◆ PROBLEM DETAILS
Find every line of the listing below where "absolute" appears, and copy it.

◆ DATA PROVIDED
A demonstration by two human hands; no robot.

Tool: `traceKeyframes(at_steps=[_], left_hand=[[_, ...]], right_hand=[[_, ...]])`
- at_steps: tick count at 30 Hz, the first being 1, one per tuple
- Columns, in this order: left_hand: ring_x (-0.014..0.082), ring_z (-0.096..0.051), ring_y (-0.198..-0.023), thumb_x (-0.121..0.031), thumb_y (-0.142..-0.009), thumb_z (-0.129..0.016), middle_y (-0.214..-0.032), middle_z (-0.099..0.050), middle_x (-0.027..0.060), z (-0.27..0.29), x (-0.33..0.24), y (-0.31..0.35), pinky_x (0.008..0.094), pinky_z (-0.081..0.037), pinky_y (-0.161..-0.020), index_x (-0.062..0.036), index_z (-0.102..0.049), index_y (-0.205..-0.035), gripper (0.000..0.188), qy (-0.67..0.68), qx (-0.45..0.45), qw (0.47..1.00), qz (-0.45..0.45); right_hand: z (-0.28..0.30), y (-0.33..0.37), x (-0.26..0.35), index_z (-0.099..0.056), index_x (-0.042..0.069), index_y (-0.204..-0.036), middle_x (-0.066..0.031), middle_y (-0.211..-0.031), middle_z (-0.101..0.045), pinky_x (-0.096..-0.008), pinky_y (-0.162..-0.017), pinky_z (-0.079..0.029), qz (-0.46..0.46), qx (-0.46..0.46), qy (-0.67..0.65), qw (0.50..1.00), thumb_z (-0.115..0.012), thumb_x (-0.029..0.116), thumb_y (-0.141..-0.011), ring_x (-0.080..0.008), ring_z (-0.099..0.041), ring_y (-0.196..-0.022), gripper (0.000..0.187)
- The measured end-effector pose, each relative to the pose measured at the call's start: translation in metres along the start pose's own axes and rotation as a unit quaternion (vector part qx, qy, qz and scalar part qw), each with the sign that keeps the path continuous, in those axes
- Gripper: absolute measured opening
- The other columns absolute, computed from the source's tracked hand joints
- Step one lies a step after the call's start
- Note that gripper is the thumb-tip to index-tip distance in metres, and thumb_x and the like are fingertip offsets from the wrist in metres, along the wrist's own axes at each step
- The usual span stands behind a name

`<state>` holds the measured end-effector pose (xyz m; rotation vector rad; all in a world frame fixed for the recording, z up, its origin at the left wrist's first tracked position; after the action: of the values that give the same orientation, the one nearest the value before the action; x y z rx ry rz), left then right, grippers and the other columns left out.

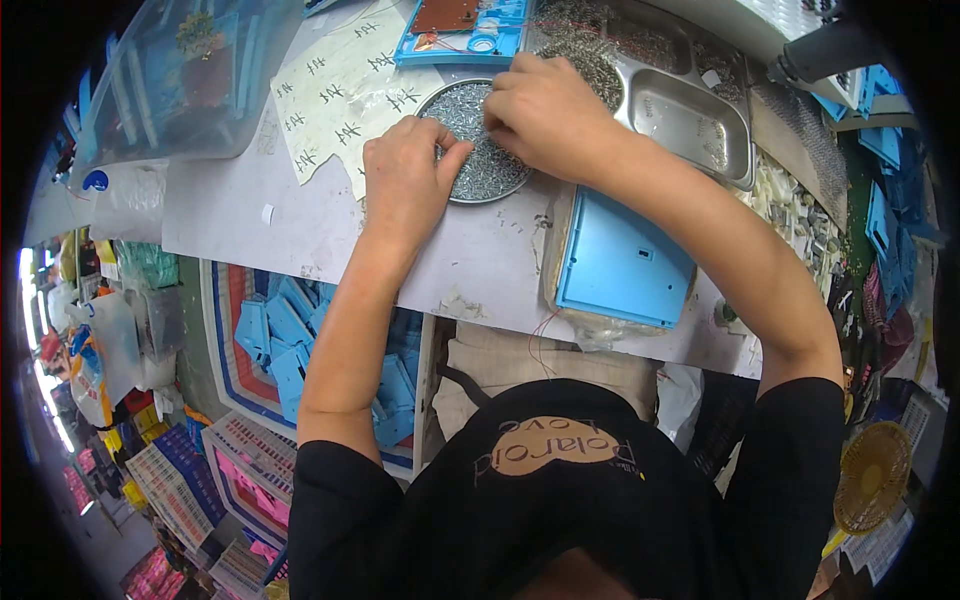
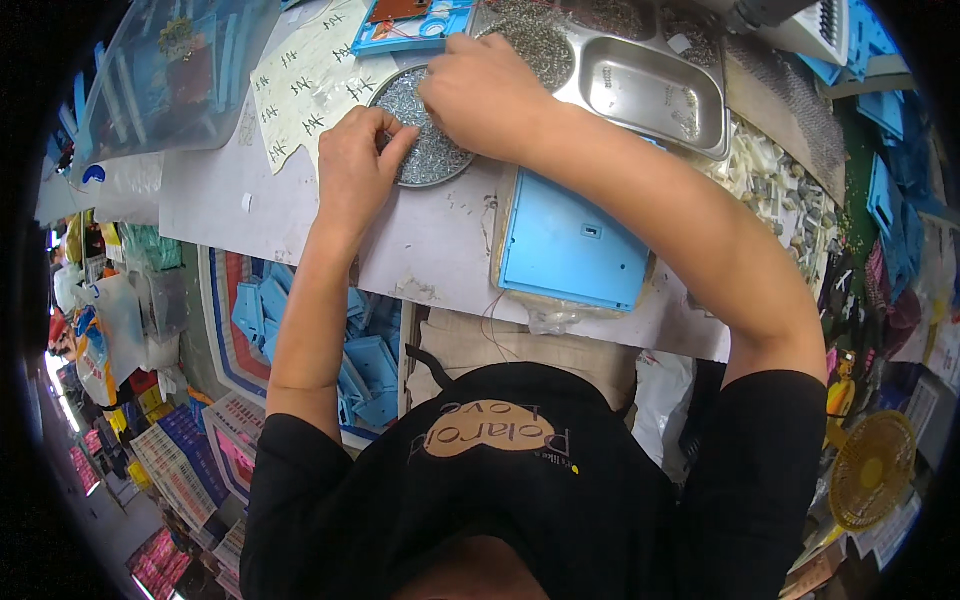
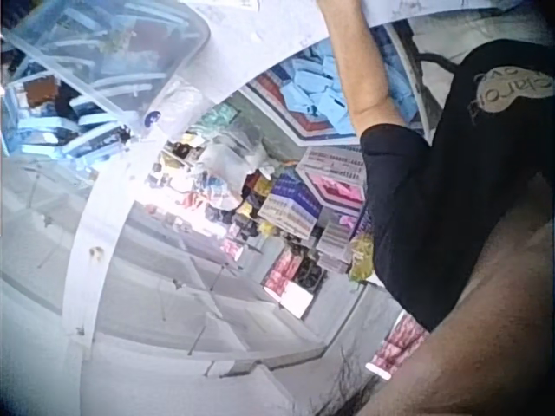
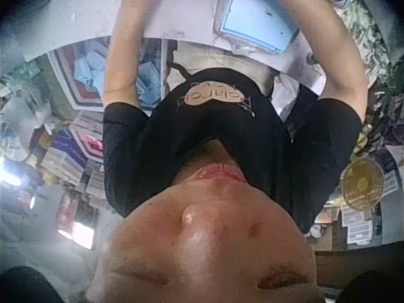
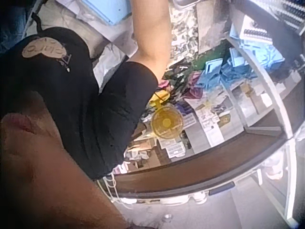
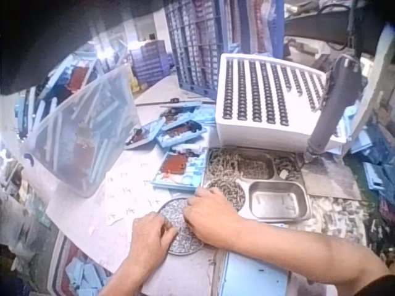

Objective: Assembling a blue electronic device using an electric screwdriver and a soldering iron.

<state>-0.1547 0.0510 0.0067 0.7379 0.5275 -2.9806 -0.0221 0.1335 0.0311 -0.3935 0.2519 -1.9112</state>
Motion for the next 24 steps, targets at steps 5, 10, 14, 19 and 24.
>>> traceKeyframes(at_steps=[5,10,14,19,24], left_hand=[[0.0241,-0.06,-0.07,-0.013,-0.088,-0.077,-0.075,-0.061,0.0114,0.014,-0.018,0.016,0.036,-0.045,-0.063,0.0005,-0.066,-0.081,0.019,0.202,-0.028,0.977,0.063],[0.0213,-0.05,-0.067,-0.011,-0.091,-0.074,-0.076,-0.055,0.0095,-0.004,-0.045,0.037,0.0328,-0.043,-0.062,0.0019,-0.06,-0.082,0.021,0.272,0.054,0.956,0.1],[0.0185,-0.051,-0.066,-0.011,-0.091,-0.074,-0.077,-0.055,0.0084,-0.012,-0.076,0.034,0.031,-0.042,-0.061,-0.0001,-0.06,-0.082,0.02,0.218,0.04,0.975,0.016],[0.017,-0.05,-0.064,-0.009,-0.091,-0.073,-0.075,-0.054,0.0068,-0.014,-0.084,0.028,0.0303,-0.041,-0.059,0.0002,-0.06,-0.081,0.019,0.255,0.037,0.966,0.032],[0.0208,-0.053,-0.064,-0.012,-0.091,-0.074,-0.075,-0.054,0.0087,-0.022,-0.087,0.012,0.0327,-0.043,-0.059,-0.0002,-0.06,-0.081,0.02,0.25,0.035,0.968,0.01]], right_hand=[[0.1,0.068,-0.032,-0.072,0.005,-0.088,-0.0042,-0.09,-0.069,-0.0385,-0.083,-0.049,-0.108,-0.047,-0.165,0.979,-0.074,0.014,-0.084,-0.0239,-0.061,-0.089,0.01],[0.106,0.18,-0.076,-0.076,0.005,-0.093,-0.0047,-0.093,-0.071,-0.0349,-0.084,-0.047,-0.361,-0.077,-0.234,0.9,-0.075,0.016,-0.087,-0.0229,-0.06,-0.089,0.013],[0.093,0.194,-0.063,-0.078,0.006,-0.093,-0.0036,-0.091,-0.071,-0.0316,-0.087,-0.046,-0.332,-0.135,-0.175,0.917,-0.077,0.013,-0.084,-0.0216,-0.058,-0.094,0.011],[0.087,0.188,-0.067,-0.081,0.008,-0.092,-0.0019,-0.09,-0.071,-0.0328,-0.086,-0.046,-0.313,-0.134,-0.149,0.928,-0.078,0.013,-0.083,-0.0215,-0.057,-0.092,0.011],[0.088,0.184,-0.064,-0.081,0.009,-0.092,-0.002,-0.089,-0.07,-0.034,-0.082,-0.049,-0.265,-0.135,-0.102,0.949,-0.079,0.012,-0.08,-0.0223,-0.057,-0.091,0.012]])
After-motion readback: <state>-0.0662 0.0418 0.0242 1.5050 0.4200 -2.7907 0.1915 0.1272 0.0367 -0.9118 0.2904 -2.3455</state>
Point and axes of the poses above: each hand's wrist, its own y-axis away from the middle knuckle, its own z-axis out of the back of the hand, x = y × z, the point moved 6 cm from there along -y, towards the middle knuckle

◆ SOLUTION
- Gripper: absolute measured opening
- The other columns absolute, computed from the source's tracked hand joints

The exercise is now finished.